RFCs Are Not Mystical

These deeply technical documents are surprisingly clear and you should read them
Published on 2024/02/23

I've been interested in web technologies (saying that makes me feel old) since the beginning of the internet (not getting better is it). Sometimes I reflect on my learning journey and introduction to computers, the resources available today are such a privilege and back when I started I was stuck with old books and more confusion than anything. I just couldn't wrap my head around some fundamental concepts and I kept giving up and going back to it. Picked up some C, then some Python, then some minor scripting with JS. I was a bit all over the place. A more formal introduction started only when I joined college and even then it was all so formal and abstract that I felt I was learning things in a vacuum. Just for the sake of it.

Without derailing too much, with time and as I got more comfortable with some fundamentals I slowly found out that some of the "deeply" technical documents are not as scary as they sound. I remember the first times I was skeptical about reading an RFC until I had to. While I won't digress on why I had to do this, I found myself having to read the HTTP2 RFC. I dreaded every minute BEFORE starting the read and as I jumped around the parts that I was interested in, I realized that it was a much nicer and understandable read than I thought.

I occasionally push people to read an RFC and, admittedly, I should do this more often. Just do it after you use whichever technology you're trying to learn more about. Bridging the gap between what the document is about and its practical application is part of being able to go from abstract to real examples and consolidate your understanding. So here we are exploring the WebSocket Protocol RFC because why not? Let me see if I can convince you it is not too wild of a read. Let's start with the Abstract.

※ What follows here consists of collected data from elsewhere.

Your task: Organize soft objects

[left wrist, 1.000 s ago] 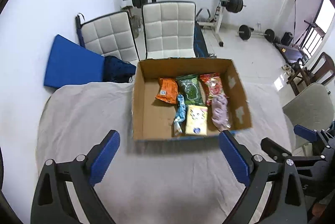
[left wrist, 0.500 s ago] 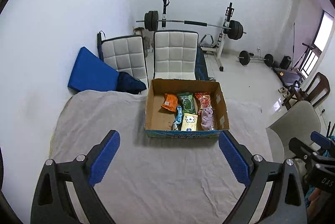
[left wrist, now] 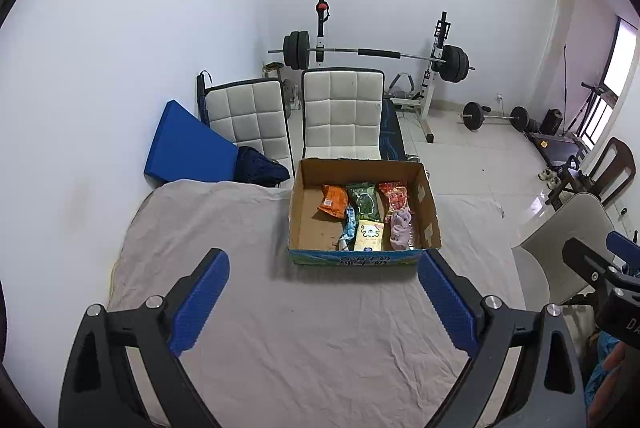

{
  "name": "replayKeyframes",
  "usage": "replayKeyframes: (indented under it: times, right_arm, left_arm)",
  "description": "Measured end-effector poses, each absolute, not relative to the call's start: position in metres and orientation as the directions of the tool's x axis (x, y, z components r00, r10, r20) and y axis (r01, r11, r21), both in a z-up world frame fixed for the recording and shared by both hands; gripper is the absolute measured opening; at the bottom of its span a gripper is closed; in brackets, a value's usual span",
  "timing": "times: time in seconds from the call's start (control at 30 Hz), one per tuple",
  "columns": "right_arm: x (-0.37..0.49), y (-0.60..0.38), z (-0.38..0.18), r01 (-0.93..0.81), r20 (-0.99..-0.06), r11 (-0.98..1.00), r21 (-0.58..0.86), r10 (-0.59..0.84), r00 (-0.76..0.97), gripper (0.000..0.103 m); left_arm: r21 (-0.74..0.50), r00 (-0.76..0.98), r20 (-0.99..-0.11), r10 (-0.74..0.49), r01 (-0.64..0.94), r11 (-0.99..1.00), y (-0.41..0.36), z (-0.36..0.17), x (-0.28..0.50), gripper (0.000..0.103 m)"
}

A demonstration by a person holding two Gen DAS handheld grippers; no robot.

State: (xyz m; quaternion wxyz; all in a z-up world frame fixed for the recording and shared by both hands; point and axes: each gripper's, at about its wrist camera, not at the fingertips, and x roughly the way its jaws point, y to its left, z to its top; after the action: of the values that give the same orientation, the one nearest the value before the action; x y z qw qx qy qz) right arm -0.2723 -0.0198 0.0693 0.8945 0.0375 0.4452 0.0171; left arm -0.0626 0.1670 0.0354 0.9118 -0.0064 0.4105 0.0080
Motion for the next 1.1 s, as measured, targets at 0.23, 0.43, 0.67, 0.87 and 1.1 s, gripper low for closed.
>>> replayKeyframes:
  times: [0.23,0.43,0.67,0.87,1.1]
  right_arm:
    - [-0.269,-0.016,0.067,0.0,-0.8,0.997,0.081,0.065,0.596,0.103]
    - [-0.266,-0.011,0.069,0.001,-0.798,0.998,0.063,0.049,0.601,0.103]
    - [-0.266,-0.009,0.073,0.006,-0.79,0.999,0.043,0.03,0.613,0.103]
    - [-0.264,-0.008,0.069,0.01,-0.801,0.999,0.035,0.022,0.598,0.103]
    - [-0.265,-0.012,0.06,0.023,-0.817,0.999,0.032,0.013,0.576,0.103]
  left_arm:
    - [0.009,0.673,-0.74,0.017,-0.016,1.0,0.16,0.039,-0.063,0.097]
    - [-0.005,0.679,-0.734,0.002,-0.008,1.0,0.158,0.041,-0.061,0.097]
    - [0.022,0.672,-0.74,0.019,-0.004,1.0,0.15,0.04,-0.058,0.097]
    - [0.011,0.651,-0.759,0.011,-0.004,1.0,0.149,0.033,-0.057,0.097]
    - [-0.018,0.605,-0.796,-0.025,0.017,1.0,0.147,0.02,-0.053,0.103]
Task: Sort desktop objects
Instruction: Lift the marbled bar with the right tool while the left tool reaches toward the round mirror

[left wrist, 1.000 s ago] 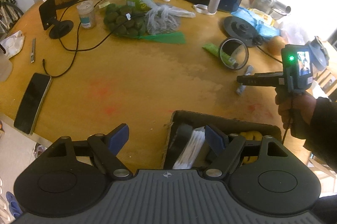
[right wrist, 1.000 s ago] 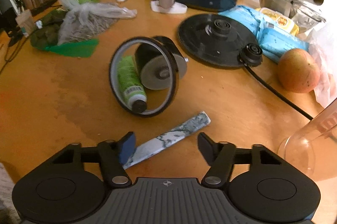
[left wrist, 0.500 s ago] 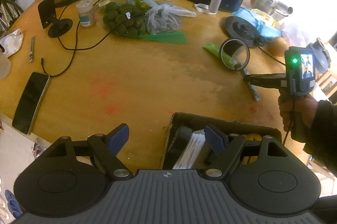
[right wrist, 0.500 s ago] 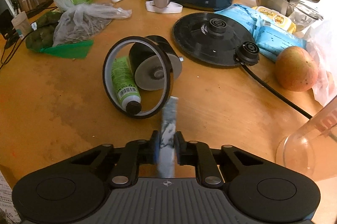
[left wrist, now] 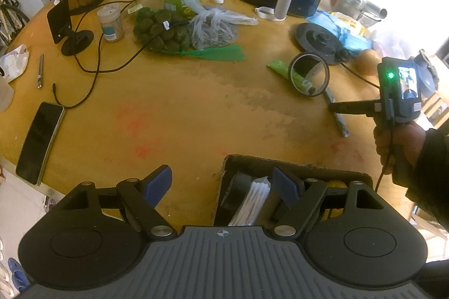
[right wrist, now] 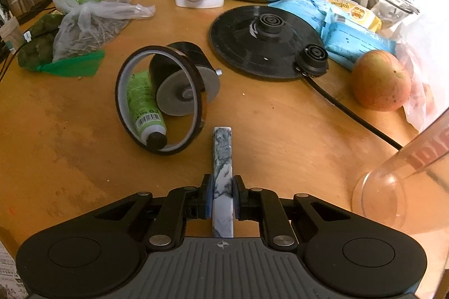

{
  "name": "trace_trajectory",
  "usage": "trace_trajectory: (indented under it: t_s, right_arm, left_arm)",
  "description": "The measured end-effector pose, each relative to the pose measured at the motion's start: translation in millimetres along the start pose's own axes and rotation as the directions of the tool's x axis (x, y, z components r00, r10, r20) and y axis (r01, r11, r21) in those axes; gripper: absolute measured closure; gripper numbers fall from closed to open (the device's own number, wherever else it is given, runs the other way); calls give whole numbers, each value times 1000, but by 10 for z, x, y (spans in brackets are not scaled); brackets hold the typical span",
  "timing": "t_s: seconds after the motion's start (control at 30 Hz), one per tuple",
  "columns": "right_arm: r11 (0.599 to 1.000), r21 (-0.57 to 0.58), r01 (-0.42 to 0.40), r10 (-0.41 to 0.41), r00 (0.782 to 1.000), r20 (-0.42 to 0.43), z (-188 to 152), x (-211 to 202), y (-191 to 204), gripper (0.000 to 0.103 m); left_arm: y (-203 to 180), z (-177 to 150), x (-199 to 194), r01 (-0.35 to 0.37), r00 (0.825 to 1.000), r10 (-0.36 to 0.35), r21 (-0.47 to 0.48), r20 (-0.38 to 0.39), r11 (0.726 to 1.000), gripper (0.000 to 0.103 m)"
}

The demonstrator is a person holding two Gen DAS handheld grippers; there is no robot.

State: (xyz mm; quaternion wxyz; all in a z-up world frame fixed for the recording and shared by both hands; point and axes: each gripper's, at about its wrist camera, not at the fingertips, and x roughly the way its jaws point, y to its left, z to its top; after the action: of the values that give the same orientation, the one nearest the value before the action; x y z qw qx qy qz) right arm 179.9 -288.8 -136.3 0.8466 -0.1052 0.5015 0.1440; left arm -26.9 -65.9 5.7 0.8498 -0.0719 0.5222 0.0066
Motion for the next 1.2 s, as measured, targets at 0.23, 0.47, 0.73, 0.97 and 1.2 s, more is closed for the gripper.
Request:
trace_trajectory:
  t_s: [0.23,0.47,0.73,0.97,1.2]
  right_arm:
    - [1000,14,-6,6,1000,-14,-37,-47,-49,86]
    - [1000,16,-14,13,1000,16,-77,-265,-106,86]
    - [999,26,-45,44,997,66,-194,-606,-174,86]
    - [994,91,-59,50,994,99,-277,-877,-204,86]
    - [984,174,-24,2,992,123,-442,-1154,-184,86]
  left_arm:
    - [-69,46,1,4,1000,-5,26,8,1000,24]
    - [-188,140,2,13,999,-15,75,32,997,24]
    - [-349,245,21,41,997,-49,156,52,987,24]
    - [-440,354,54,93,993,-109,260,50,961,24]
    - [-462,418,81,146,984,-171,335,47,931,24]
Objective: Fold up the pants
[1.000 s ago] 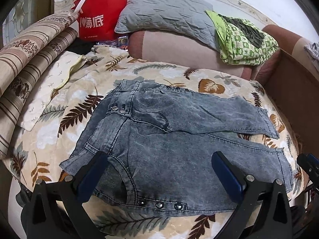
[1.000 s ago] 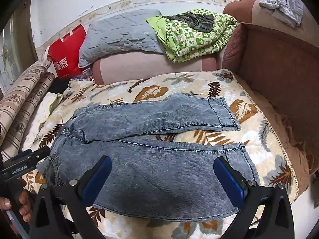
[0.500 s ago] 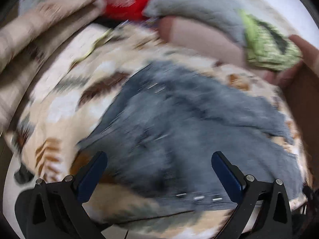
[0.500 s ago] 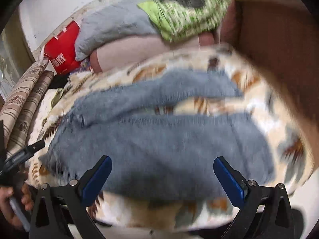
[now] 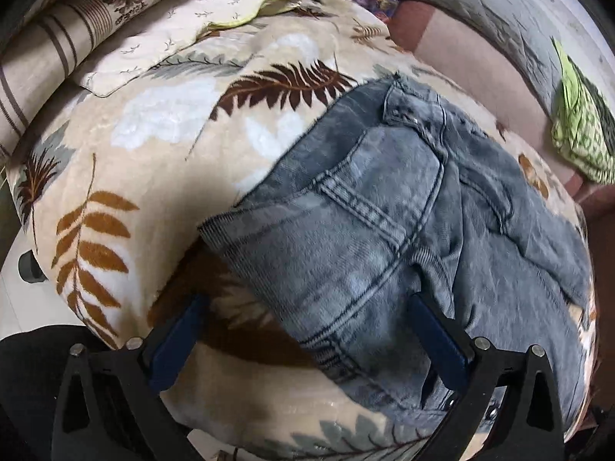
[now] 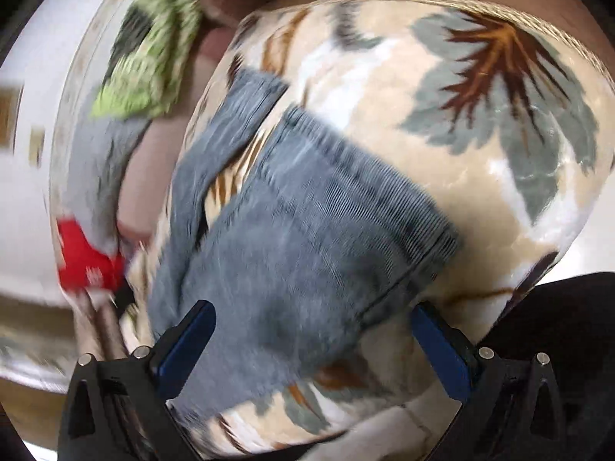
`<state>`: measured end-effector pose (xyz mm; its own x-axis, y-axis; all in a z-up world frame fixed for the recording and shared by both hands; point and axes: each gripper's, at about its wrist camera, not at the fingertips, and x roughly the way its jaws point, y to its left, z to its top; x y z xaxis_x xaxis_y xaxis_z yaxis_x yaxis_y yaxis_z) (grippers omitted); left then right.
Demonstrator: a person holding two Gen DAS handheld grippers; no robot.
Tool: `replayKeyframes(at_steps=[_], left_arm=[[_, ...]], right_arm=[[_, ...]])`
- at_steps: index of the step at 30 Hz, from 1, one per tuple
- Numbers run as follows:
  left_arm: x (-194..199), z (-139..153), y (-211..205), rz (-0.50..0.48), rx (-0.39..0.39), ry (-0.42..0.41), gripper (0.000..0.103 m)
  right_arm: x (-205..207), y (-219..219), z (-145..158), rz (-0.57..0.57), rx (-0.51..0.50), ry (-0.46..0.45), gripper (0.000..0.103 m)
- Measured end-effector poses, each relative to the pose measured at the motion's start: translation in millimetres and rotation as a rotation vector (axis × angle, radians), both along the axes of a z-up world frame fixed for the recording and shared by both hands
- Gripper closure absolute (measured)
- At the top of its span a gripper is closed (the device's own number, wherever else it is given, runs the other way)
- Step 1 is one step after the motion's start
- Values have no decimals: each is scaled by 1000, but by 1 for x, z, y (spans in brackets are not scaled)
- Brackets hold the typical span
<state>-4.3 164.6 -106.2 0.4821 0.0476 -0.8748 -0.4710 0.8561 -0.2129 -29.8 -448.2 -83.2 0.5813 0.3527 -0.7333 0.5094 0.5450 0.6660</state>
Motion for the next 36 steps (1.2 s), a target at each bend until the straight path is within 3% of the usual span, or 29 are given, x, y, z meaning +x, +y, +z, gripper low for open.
replayKeyframes(at_steps=[3, 5, 7, 8, 9, 11, 18, 19, 20, 21, 22, 23, 24, 27, 31, 34, 36], left_arm=[[6, 4, 5, 23, -2, -6, 22], [8, 7, 4, 15, -13, -14, 48], [11, 9, 3, -5, -30, -16, 64], [12, 9, 3, -3, -33, -18, 71], [13, 11, 3, -9, -39, -18, 75], [13, 18, 2, -20, -40, -26, 83], [-13, 54, -10, -6, 20, -134, 85], [-19, 49, -13, 1, 18, -122, 83], [-20, 44, -13, 6, 16, -105, 74], [-19, 33, -14, 4, 14, -67, 68], [-15, 20, -16, -11, 27, -6, 62], [-13, 11, -14, -12, 29, 39, 61], [-15, 10, -11, -10, 14, 34, 60], [-22, 32, -6, 13, 35, -12, 47], [-22, 77, -23, -9, 196, -100, 38], [-12, 90, -41, -65, 240, -145, 36], [-4, 89, -49, -114, 231, -151, 36]], right_arm=[[5, -11, 0, -47, 6, -1, 5], [7, -18, -3, -78, 19, 16, 12], [12, -18, 5, -66, -30, 35, 36], [15, -18, 7, -53, -59, 45, 75], [20, -18, 10, -30, -89, 54, 92], [26, -17, 17, 19, -136, 57, 92], [43, -1, 88, 126, -430, -71, 92], [41, 0, 92, 132, -471, -77, 92], [42, 0, 89, 139, -499, -61, 89], [44, -4, 74, 155, -515, -17, 81], [48, -9, 58, 162, -506, 31, 74], [50, -14, 38, 169, -496, 103, 52], [51, -18, 22, 174, -498, 182, 46], [35, -20, 39, 153, -543, 118, 36], [28, -20, 90, 100, -595, -16, 30], [49, -13, 105, 179, -481, -134, 27], [71, -10, 98, 255, -370, -171, 27]])
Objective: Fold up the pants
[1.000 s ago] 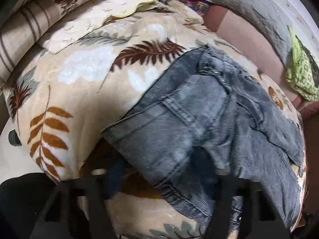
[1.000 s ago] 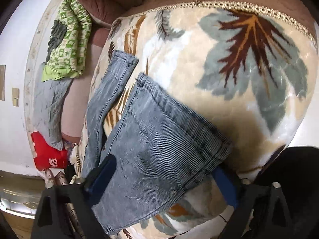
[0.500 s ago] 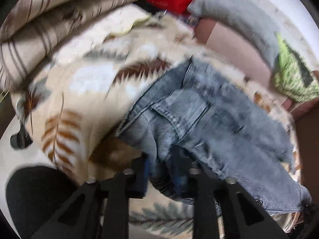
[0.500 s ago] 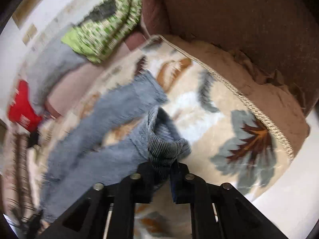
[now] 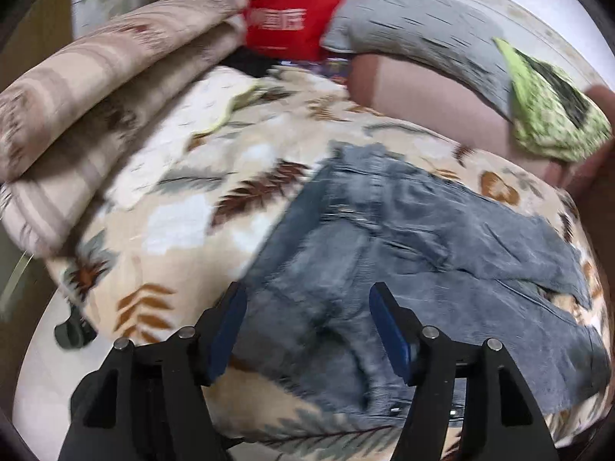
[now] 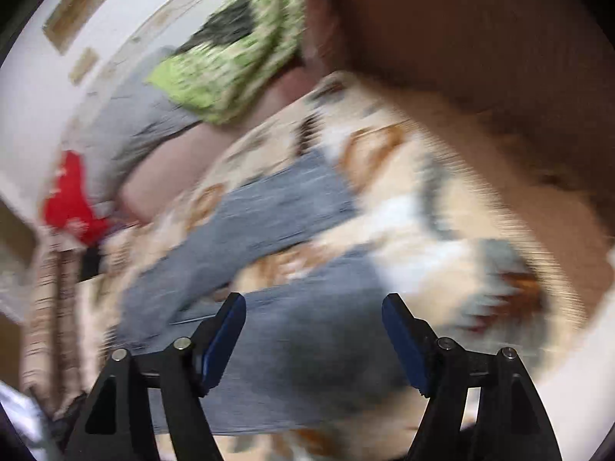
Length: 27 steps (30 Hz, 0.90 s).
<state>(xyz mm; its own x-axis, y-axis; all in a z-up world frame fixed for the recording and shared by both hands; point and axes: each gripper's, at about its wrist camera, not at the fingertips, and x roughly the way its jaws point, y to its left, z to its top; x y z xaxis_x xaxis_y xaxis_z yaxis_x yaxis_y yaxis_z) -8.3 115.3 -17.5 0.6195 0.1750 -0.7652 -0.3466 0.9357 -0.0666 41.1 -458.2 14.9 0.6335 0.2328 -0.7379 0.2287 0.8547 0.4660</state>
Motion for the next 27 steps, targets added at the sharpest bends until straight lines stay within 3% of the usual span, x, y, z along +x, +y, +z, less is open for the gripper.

The WebSocket Protocol enables two-way communication between a client running untrusted code in a controlled environment to a remote host that has opted-in to communications from that code.

This is intuitive. The goal is to allow communication between two entities. The client cannot be trusted by either the protocol or the server, this is expected since they don't have control over what code is run by that client so it is considered "untrusted". It can't be vetted in any way. A typical example of a controlled environment is the web browser which enforces security policies and whatnot. The subtle part here is more of an expectation, the protocol per se cannot guarantee for the environment to be controlled and the responsibility is left to the developers. The remote host can be anything that has agreed to start that communication, the way to agree is detailed later.

The security model used for this is the origin-based security model commonly used by web browsers.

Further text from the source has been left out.